During a contentious trial, the judge declared a mistrial in Altam’s case. Mazeb was acquitted after the jury received no explanation about Altam’s disappearance from trial proceedings.
Fearing retaliation, the two fled the country afterwards.
The Michigan Citizen reported afterwards that the judge had received substantial campaign finance donations from suburban Middle Eastern business interests and professionals.
The same is true of Wayne County Prosecutor Kym Worthy. Various wealthy suburban Arab-American organizations including the Arab-American Political Action Committee held lucrative fund-raisers for her throughout her recent re-election campaign.
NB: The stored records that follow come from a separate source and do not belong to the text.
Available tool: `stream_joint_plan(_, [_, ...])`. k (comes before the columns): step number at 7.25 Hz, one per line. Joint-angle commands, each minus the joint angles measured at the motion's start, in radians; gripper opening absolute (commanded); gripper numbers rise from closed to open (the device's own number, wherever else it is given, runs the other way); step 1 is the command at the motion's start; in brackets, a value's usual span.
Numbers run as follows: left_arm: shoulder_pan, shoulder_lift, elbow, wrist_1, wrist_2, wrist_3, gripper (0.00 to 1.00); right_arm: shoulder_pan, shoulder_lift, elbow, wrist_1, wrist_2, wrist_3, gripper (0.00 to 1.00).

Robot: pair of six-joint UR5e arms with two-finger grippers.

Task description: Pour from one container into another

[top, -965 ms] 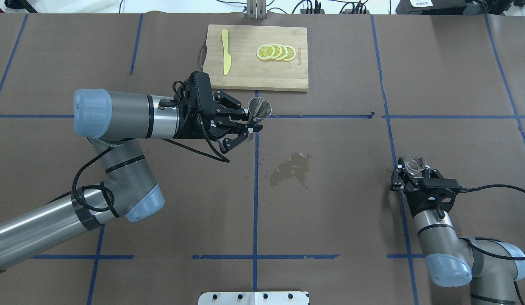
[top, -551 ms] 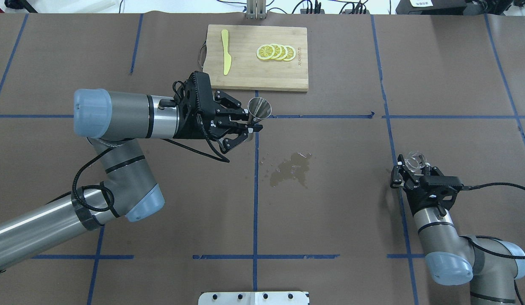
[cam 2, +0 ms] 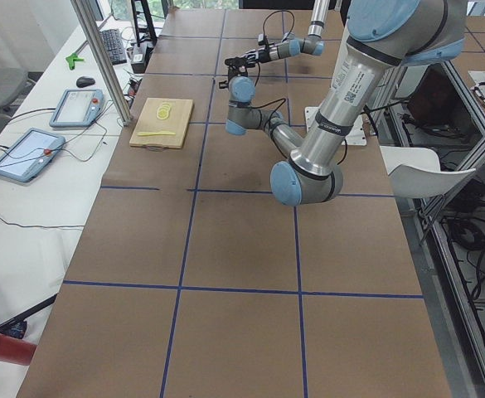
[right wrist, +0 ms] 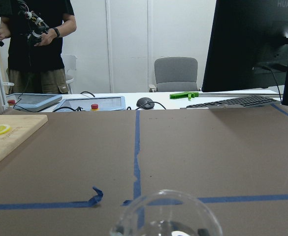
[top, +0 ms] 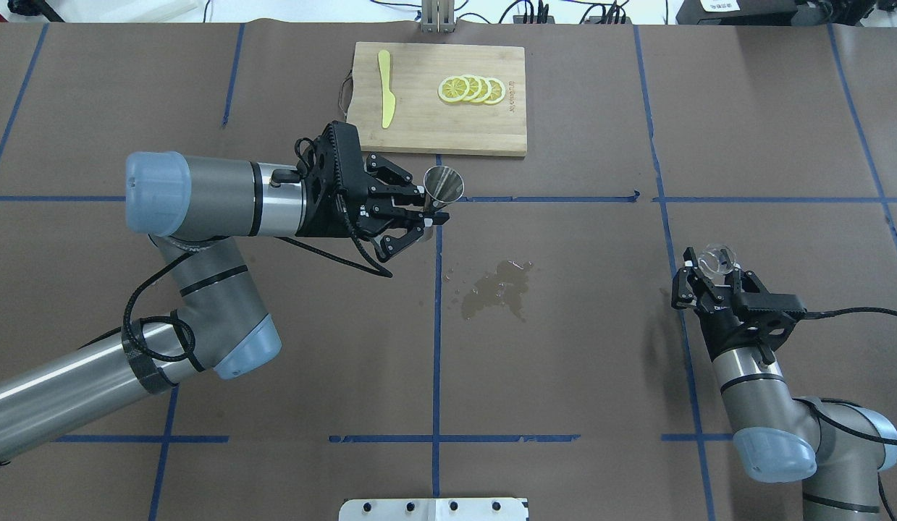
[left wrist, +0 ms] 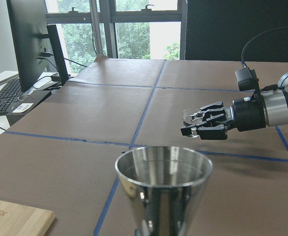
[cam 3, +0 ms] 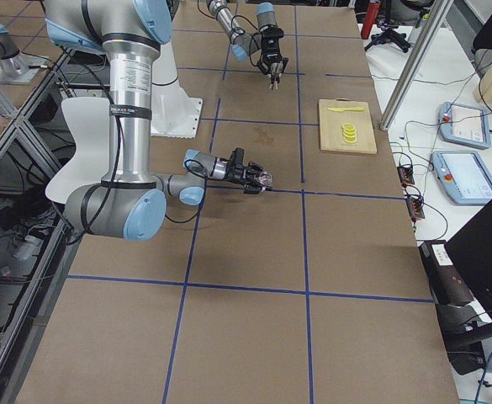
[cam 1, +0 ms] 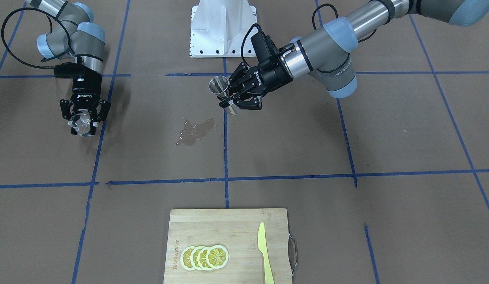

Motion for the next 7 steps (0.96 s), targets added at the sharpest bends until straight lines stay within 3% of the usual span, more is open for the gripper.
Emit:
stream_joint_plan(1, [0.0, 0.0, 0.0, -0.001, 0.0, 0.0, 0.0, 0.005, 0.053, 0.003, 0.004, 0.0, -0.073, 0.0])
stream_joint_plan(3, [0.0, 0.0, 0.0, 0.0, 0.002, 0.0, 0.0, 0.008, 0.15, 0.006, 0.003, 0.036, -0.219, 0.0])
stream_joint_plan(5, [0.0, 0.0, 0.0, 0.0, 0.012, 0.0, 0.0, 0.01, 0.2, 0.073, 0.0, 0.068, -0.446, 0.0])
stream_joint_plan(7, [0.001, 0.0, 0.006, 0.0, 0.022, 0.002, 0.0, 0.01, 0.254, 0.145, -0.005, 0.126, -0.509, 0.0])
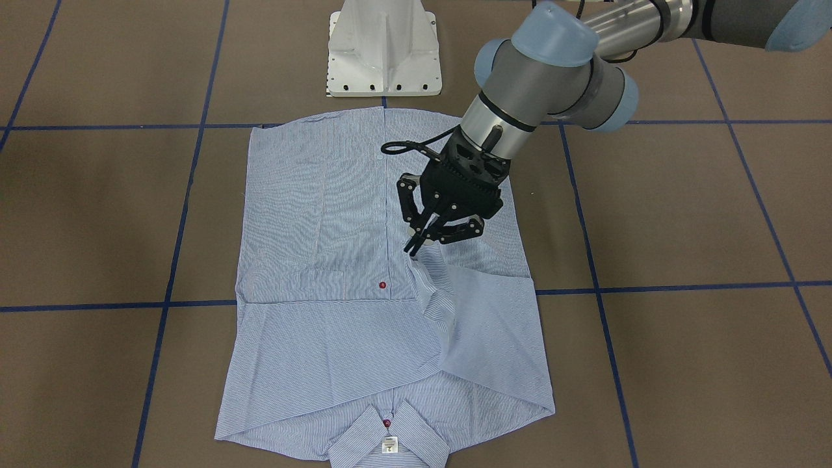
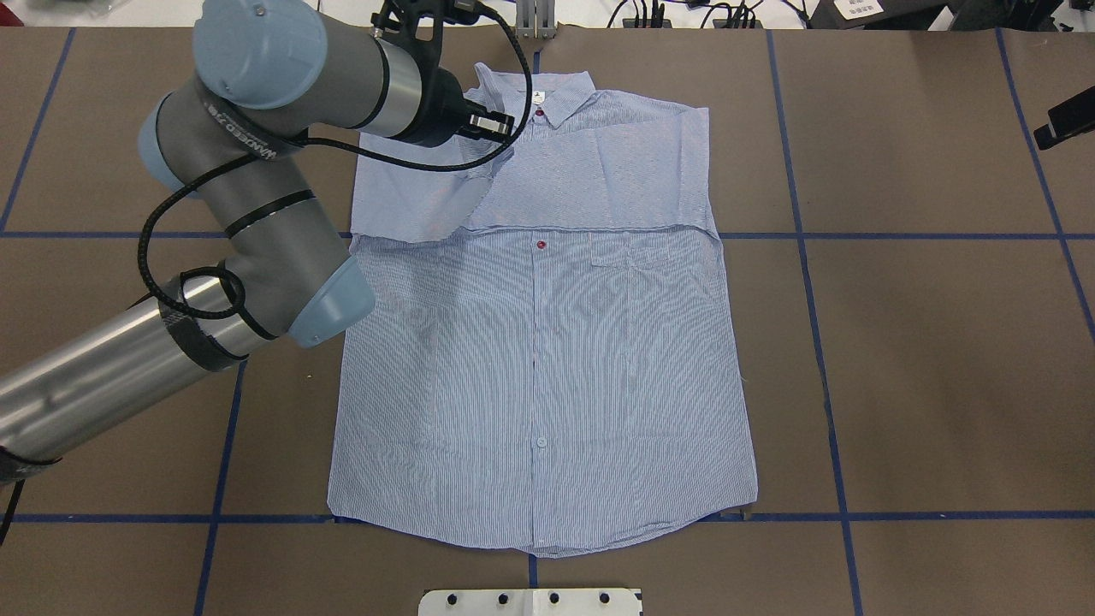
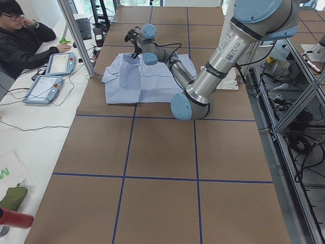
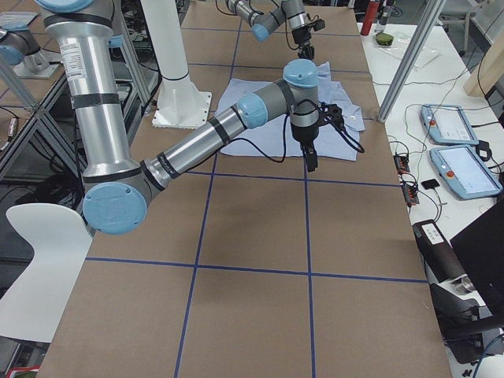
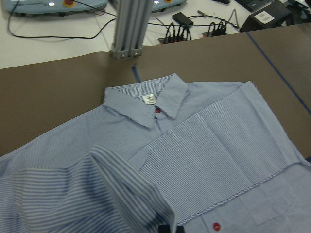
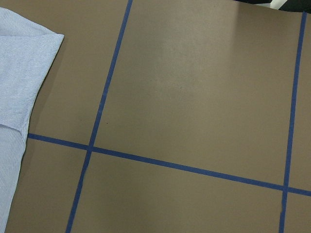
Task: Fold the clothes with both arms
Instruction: 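Carry the sleeve cuff with the left gripper across the shirt toward the other sleeve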
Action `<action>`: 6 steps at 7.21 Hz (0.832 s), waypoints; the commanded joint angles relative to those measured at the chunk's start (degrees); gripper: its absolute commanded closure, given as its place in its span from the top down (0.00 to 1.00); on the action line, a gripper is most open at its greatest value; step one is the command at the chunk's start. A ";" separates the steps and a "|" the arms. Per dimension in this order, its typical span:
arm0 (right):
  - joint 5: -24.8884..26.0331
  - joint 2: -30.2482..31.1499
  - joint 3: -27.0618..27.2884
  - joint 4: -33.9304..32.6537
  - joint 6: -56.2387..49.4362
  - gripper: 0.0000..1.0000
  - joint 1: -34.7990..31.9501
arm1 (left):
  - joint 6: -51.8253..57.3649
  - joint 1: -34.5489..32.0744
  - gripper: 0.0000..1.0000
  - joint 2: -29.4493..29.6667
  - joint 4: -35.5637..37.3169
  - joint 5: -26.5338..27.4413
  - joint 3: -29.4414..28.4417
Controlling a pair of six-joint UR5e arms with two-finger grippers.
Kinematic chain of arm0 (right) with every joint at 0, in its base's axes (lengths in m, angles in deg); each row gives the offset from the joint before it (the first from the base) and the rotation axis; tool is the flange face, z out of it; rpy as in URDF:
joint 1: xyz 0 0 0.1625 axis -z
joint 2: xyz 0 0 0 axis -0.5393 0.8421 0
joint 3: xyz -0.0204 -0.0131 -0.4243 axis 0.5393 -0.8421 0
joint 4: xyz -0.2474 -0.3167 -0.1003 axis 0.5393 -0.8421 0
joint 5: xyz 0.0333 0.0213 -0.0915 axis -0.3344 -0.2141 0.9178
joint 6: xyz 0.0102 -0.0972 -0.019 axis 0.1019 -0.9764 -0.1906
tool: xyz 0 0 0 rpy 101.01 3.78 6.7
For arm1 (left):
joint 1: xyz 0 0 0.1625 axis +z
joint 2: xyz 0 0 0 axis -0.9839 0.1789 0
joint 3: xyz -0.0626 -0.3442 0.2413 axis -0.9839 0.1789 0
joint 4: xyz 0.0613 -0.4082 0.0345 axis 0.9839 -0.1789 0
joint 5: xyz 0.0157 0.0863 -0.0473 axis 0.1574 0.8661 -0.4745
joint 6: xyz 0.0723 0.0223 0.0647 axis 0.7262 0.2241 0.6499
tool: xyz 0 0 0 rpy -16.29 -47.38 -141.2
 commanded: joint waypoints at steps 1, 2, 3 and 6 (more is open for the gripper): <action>-0.09 0.00 0.06 -0.04 0.00 1.00 -0.09 | 0.10 3.02 0.00 1.22 -0.12 3.93 -1.45; 0.00 0.00 -0.03 -0.04 0.00 1.00 0.00 | 0.19 4.60 0.00 1.31 -0.12 5.17 -1.80; 0.00 0.00 -0.03 0.04 0.00 1.00 0.00 | 0.10 6.97 0.20 1.31 -0.12 7.36 -1.98; 0.00 0.00 -0.11 0.04 0.00 1.00 0.00 | -2.17 13.05 0.25 8.31 -0.12 14.75 -10.73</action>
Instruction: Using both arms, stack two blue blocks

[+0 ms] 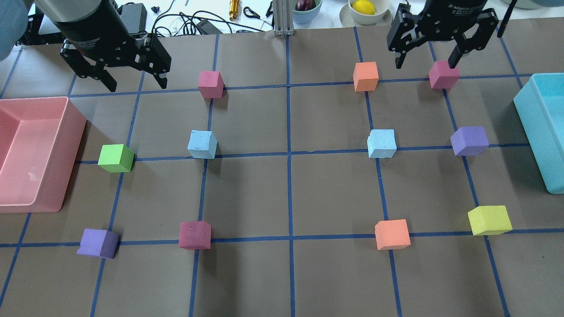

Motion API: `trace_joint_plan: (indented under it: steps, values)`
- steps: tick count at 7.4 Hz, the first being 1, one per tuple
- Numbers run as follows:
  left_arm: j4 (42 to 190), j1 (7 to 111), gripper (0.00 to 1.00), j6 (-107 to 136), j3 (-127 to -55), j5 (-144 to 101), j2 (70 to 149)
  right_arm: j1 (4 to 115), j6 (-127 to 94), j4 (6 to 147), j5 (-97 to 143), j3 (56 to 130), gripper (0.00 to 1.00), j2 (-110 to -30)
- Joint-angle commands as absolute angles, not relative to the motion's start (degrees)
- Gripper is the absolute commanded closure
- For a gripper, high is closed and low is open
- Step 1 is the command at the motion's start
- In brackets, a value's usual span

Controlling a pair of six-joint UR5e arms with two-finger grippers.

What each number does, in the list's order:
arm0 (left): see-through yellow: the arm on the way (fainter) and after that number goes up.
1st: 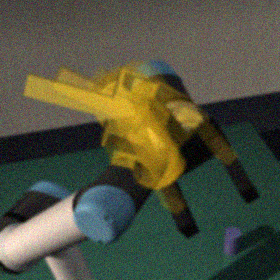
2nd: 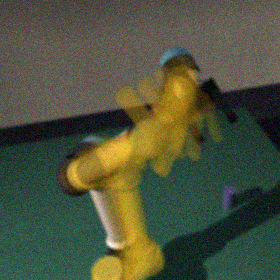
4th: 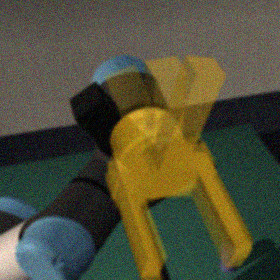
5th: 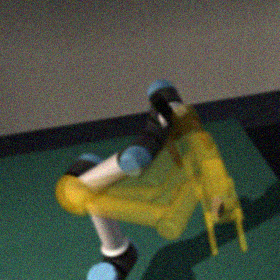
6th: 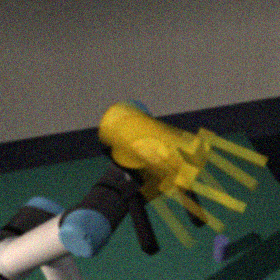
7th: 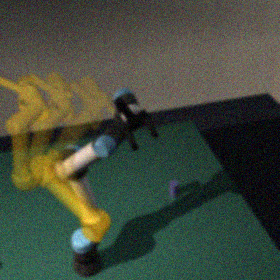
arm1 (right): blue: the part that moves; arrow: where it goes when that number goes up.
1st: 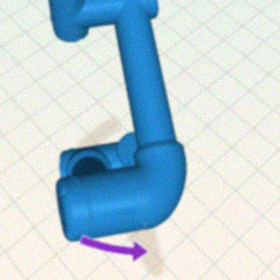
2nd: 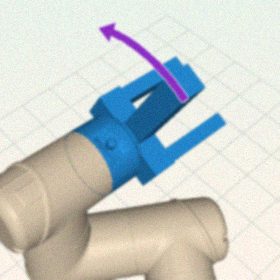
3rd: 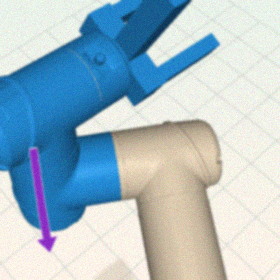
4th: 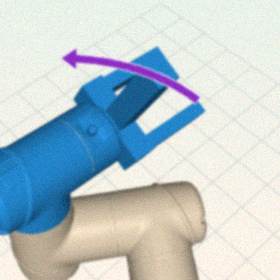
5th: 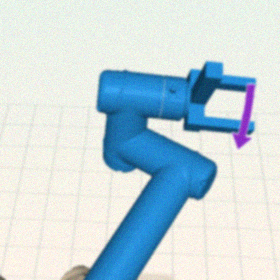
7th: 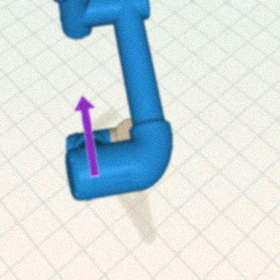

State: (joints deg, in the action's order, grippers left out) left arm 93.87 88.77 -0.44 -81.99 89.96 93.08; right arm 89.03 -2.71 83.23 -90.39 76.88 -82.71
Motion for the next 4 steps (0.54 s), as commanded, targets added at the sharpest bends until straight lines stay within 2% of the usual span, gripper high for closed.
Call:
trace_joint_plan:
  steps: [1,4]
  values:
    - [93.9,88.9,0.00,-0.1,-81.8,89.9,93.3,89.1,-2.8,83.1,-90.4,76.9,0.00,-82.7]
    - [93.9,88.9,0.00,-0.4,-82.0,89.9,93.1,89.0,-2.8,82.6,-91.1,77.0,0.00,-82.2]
Other beneficiaries of such largesse include Detroit Mayor Mike Duggan and numerous judges of Wayne County’s Third Judicial Circuit Court.
“The dynamic is the same in every location,” Salim Muwakkil of the Baltimore Sun wrote in 1999 about the killing of Kalvin Porter.
“A culturally coherent immigrant group arrives with a work ethic and willingness to locate in America’s least attractive (but easily exploitable) neighborhoods — predominantly black inner cities. Although these neighborhoods have been victimized by economic disinvestment . . .many African-Americans nonetheless are angered by the commercial prominence and sometimes abrasive cultural differences of the immigrants.
“. . . When immigrant merchants step into this combustible socio-economic mix, they often become scapegoats,” Muwakkil said. “But they sometimes exacerbate the situation with either their racist assumptions — endemic to their culture or quickly assimilated from American society — or through simple cultural misunderstandings.”
Attorneys who sued Sunoco as well as the gas station owner for Kalvin Porter’s death broadened the perspective on his killing, noting that corporations such as Sunoco are predominantly responsible for the devastation of communities of color.